=== ABOUT THIS EXERCISE ===
Print the data that follows, exactly and completely.

=== RECORDS SUPPLIED ===
BEGIN

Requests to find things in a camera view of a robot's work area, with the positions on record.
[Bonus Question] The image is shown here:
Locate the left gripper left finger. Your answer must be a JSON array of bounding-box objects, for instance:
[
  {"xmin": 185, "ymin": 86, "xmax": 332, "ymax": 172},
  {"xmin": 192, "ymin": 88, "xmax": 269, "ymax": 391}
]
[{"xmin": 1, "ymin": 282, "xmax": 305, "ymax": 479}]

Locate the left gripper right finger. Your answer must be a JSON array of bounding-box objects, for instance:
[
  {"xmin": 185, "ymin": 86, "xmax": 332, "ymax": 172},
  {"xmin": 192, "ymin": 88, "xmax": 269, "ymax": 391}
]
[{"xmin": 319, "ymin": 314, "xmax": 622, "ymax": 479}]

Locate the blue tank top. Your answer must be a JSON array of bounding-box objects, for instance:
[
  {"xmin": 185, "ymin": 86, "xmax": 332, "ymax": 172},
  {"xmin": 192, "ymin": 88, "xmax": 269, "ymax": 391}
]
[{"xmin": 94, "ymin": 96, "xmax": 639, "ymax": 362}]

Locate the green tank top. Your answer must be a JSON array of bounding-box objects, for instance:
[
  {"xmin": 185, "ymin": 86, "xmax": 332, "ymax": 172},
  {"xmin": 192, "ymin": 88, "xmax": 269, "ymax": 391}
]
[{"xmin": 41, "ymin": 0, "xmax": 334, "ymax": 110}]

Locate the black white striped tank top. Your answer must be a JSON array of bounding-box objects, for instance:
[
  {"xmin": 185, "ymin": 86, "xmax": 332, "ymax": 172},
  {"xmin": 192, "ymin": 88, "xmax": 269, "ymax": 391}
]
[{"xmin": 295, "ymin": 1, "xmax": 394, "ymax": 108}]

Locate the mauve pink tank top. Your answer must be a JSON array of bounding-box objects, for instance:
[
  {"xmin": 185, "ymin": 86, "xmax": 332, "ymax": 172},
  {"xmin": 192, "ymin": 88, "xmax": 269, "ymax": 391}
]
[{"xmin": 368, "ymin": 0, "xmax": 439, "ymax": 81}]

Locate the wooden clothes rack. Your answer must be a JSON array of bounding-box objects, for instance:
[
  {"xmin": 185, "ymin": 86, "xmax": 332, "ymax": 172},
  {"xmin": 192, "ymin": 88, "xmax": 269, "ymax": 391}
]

END

=== RESULT OF THE EXERCISE ===
Requests to find things in a camera view of a robot's work area, with the positions on record.
[Bonus Question] The image is shown here:
Locate the left gripper left finger. Your answer must be a JSON array of bounding-box objects, for instance:
[
  {"xmin": 185, "ymin": 86, "xmax": 332, "ymax": 172},
  {"xmin": 192, "ymin": 88, "xmax": 269, "ymax": 391}
]
[{"xmin": 1, "ymin": 282, "xmax": 305, "ymax": 479}]

Locate the left gripper right finger. Your answer must be a JSON array of bounding-box objects, for instance:
[
  {"xmin": 185, "ymin": 86, "xmax": 332, "ymax": 172},
  {"xmin": 192, "ymin": 88, "xmax": 269, "ymax": 391}
]
[{"xmin": 319, "ymin": 314, "xmax": 622, "ymax": 479}]

Locate the blue tank top. Your answer must be a JSON array of bounding-box objects, for instance:
[
  {"xmin": 185, "ymin": 86, "xmax": 332, "ymax": 172},
  {"xmin": 192, "ymin": 88, "xmax": 269, "ymax": 391}
]
[{"xmin": 94, "ymin": 96, "xmax": 639, "ymax": 362}]

Locate the green tank top. Your answer must be a JSON array of bounding-box objects, for instance:
[
  {"xmin": 185, "ymin": 86, "xmax": 332, "ymax": 172},
  {"xmin": 192, "ymin": 88, "xmax": 269, "ymax": 391}
]
[{"xmin": 41, "ymin": 0, "xmax": 334, "ymax": 110}]

Locate the black white striped tank top. Your answer must be a JSON array of bounding-box objects, for instance:
[
  {"xmin": 185, "ymin": 86, "xmax": 332, "ymax": 172},
  {"xmin": 192, "ymin": 88, "xmax": 269, "ymax": 391}
]
[{"xmin": 295, "ymin": 1, "xmax": 394, "ymax": 108}]

Locate the mauve pink tank top. Your answer must be a JSON array of bounding-box objects, for instance:
[
  {"xmin": 185, "ymin": 86, "xmax": 332, "ymax": 172},
  {"xmin": 192, "ymin": 88, "xmax": 269, "ymax": 391}
]
[{"xmin": 368, "ymin": 0, "xmax": 439, "ymax": 81}]

Locate the wooden clothes rack. Your answer must be a JSON array of bounding-box objects, for instance:
[
  {"xmin": 185, "ymin": 86, "xmax": 332, "ymax": 172},
  {"xmin": 192, "ymin": 88, "xmax": 269, "ymax": 391}
]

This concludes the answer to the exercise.